▶ [About this task]: Exactly reproduce the data from its first line through the line with "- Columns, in", leaving out every line after it.

Exercise input START

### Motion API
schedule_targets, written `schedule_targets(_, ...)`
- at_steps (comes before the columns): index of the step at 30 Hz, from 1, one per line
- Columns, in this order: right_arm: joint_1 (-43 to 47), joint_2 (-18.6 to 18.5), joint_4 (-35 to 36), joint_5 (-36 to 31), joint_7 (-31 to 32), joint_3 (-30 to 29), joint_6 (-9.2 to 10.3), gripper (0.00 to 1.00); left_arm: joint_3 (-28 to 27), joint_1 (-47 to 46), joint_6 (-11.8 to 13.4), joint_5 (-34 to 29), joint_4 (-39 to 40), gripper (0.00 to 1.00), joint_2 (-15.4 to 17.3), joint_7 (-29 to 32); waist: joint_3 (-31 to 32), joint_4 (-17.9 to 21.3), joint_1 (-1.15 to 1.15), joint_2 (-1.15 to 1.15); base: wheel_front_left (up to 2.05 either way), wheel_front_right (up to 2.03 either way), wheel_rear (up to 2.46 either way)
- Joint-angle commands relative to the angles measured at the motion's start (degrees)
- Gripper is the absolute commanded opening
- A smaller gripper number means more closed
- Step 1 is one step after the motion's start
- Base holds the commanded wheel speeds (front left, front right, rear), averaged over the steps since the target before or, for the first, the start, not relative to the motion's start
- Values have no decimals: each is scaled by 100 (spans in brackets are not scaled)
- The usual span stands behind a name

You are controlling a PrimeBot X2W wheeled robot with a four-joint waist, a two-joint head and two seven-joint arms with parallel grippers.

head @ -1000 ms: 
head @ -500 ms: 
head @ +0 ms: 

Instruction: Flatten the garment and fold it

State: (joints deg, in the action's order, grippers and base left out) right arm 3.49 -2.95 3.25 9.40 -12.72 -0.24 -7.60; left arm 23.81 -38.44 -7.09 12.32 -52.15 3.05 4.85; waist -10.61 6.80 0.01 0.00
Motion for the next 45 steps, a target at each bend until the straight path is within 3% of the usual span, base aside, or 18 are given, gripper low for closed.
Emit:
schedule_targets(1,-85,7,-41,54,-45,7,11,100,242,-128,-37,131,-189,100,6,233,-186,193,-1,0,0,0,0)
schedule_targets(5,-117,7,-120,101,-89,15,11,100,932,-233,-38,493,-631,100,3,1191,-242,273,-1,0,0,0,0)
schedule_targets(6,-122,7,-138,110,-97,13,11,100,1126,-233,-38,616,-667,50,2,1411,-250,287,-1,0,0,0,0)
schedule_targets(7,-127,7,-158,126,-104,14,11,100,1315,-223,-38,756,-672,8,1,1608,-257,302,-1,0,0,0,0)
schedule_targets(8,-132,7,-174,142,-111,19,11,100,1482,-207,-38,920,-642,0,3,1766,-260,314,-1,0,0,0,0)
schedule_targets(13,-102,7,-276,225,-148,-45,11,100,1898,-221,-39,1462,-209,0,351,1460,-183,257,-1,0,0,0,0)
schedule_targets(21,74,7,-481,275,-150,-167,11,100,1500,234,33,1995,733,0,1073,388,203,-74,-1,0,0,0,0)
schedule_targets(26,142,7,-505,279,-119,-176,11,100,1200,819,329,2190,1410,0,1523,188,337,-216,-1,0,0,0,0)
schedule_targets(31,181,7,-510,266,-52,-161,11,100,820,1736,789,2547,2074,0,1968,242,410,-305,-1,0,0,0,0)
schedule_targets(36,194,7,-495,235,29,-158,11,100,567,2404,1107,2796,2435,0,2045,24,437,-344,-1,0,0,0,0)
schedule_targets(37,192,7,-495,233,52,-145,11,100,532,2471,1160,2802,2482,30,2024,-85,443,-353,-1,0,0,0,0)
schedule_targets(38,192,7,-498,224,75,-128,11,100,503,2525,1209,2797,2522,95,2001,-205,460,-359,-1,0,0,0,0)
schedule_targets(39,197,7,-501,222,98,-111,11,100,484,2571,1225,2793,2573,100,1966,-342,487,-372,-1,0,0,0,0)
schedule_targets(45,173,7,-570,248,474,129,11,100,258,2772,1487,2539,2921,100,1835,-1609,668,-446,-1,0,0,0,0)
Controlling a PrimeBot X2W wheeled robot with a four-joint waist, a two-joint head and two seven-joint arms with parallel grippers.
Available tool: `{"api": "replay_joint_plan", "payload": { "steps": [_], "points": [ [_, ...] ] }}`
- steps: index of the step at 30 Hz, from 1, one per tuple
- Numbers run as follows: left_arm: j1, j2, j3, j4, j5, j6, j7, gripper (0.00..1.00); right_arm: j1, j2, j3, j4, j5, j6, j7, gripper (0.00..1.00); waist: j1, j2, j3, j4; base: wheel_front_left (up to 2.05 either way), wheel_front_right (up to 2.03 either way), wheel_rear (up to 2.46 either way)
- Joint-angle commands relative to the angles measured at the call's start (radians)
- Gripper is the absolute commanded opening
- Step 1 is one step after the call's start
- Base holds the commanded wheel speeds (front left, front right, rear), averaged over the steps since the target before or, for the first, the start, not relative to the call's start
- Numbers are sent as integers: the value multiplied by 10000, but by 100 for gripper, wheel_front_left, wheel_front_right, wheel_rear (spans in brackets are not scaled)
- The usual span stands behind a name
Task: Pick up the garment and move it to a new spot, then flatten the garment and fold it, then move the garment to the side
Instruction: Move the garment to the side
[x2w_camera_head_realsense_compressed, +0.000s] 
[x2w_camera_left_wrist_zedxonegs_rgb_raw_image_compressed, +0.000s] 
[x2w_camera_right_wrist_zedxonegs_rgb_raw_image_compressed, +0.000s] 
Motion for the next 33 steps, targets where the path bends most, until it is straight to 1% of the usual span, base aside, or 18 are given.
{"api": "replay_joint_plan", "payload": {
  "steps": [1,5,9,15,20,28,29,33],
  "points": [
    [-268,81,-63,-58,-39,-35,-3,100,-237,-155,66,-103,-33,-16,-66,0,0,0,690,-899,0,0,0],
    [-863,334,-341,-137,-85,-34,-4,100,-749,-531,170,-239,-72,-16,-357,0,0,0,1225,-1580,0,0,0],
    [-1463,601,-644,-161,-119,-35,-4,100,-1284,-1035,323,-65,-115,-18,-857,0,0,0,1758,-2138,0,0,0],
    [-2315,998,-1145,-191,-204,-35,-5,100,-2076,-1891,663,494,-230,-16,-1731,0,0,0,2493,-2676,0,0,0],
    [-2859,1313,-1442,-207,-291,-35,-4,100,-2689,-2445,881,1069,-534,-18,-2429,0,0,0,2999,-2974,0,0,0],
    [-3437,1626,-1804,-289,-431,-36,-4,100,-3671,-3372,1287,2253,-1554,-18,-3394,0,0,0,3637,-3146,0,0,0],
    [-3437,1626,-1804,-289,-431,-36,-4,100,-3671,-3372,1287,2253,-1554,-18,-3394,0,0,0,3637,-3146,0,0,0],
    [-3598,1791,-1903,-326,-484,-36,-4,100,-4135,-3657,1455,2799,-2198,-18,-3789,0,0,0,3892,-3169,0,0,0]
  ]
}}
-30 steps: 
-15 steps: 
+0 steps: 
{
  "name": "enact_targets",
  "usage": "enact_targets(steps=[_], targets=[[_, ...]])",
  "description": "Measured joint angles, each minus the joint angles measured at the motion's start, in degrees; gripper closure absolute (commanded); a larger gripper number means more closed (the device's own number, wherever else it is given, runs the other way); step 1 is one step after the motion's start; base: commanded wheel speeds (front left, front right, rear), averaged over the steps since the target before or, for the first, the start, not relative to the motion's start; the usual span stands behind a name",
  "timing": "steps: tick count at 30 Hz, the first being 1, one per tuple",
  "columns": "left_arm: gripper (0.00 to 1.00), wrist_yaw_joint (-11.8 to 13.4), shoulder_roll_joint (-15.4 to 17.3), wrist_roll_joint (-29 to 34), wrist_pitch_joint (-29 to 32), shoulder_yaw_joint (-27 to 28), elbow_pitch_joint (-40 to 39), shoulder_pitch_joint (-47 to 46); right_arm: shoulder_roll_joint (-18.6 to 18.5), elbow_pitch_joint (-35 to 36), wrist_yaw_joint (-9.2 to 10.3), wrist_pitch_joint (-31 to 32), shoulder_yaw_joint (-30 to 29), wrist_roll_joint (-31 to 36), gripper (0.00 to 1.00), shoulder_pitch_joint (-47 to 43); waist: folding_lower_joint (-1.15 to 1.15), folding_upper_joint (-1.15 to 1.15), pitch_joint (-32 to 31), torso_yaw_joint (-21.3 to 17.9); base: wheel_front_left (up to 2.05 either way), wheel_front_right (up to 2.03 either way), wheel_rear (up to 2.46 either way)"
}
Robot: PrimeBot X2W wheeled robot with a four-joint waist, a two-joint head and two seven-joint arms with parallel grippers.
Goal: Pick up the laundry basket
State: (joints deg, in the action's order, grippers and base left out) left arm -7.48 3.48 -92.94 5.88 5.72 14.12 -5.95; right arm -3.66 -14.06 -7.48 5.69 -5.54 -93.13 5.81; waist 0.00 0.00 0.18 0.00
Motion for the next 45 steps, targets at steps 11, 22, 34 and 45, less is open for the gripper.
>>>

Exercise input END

▶ [Result of the task]:
### Motion API
schedule_targets, written `schedule_targets(_, ...)`
- at_steps (comes before the columns): index of the step at 30 Hz, from 1, one per line
- Columns, in this order: right_arm: joint_1 (-43 to 47), joint_2 (-18.6 to 18.5), joint_4 (-35 to 36), joint_5 (-36 to 31), joint_7 (-31 to 32), joint_3 (-30 to 29), joint_6 (-9.2 to 10.3), gripper (0.00 to 1.00); left_arm: joint_3 (-28 to 27), joint_1 (-47 to 46), joint_6 (-11.8 to 13.4), joint_5 (-34 to 29), joint_4 (-39 to 40), gripper (0.00 to 1.00), joint_2 (-15.4 to 17.3), joint_7 (-29 to 32); waist: joint_3 (-31 to 32), joint_4 (-17.9 to 21.3), joint_1 (-1.15 to 1.15), joint_2 (-1.15 to 1.15); base: wheel_front_left (up to 2.05 either way), wheel_front_right (up to 2.03 either way), wheel_rear (up to 2.46 either way)

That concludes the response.